To activate the Spark event log rolling and compaction feature, turn on the following Spark configuration settings.

  • spark.eventLog.rolling.enabled – Turns on event log rolling based on size. This setting is deactivated by default.

  • spark.eventLog.rolling.maxFileSize – When rolling is activated, specifies the maximum size of the event log file before it rolls over. The default is 128 MB.

  • spark.history.fs.eventLog.rolling.maxFilesToRetain – Specifies the maximum number of non-compacted event log files to retain. By default, all event log files are retained. Set to a lower number to compact older event logs. The lowest value is 1.

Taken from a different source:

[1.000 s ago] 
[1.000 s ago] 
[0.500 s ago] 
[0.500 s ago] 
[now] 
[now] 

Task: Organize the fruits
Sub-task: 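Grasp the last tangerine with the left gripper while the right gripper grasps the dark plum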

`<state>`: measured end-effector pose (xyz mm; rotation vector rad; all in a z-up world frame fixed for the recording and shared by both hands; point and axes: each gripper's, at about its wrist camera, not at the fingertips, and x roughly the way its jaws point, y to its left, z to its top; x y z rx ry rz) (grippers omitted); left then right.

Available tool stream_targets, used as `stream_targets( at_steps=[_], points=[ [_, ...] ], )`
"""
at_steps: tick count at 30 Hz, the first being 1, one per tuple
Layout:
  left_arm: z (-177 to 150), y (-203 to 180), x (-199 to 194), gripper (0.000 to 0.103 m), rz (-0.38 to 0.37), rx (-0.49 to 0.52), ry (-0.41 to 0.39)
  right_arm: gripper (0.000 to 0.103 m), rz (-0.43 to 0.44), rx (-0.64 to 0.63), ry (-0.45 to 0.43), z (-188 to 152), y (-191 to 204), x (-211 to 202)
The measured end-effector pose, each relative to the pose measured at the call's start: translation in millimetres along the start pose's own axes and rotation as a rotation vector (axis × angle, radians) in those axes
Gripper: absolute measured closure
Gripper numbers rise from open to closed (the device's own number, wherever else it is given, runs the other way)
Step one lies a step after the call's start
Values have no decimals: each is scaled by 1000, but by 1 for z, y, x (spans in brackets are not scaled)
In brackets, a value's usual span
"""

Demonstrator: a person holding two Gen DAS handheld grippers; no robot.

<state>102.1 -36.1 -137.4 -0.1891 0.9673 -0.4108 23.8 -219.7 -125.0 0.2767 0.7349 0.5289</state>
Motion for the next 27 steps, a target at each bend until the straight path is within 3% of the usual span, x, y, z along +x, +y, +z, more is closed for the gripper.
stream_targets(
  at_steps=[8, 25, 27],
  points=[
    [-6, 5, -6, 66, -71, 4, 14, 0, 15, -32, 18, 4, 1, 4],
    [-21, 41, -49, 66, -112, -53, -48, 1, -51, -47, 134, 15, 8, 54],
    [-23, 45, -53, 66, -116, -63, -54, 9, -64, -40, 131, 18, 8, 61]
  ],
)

Note that compaction attempts to exclude events with outdated event log files, such as the following. If it does discard events, you no longer see them on the Spark History Server UI.

  • Events for finished jobs and related stage or task events.

  • Events for terminated executors.

  • Events for completed SQL inquiries, and related job, stage, and tasks events.

To launch a cluster with rolling and compaction enabled
  1. Create a spark-configuration.json file with the following configuration.

    [ { "Classification": "spark-defaults", "Properties": { "spark.eventLog.rolling.enabled": true, "spark.history.fs.eventLog.rolling.maxFilesToRetain": 1 } } ]
  2. Create your cluster with the Spark rolling compaction configuration as follows.

    aws emr create-cluster \ --release-label emr-6.6.0 \ --instance-type m4.large \ --instance-count 2 \ --use-default-roles \ --configurations file://spark-configuration.json

Considerations and limitations

One-click access to persistent application user interfaces currently has the following limitations.

  • There will be at least a two-minute delay when the application details show up on the Spark History Server UI.

  • This feature works only when the event log directory for the application is in HDFS. By default, Amazon EMR stores event logs in a directory of HDFS. If you change the default directory to a different file system, such as Amazon S3, this feature will not work.

  • This feature is currently not available for EMR clusters with multiple master nodes or for EMR clusters integrated with Amazon Lake Formation.

  • To enable one-click access to persistent application user interfaces, you must have permission to the DescribeCluster action for Amazon EMR. If you deny an IAM principal's permission to this action, it takes approximately five minutes for the permission change to propagate.

  • If you reconfigure applications in a running cluster, the application history will be not available through the application UI.

  • For each Amazon Web Services account, the default limit for active application UIs is 200.

  • You can access application UIs from the console in the US East (N. Virginia) Region, US West (N. California) Region, Canada (Central) Region, EU (Frankfurt, Ireland, London, Paris, Stockholm), Asia Pacific (Mumbai, Seoul, Singapore, Sydney, and Tokyo), South America (São Paulo), China (Beijing) operated by Sinnet, and China (Ningxia) operated by NWCD.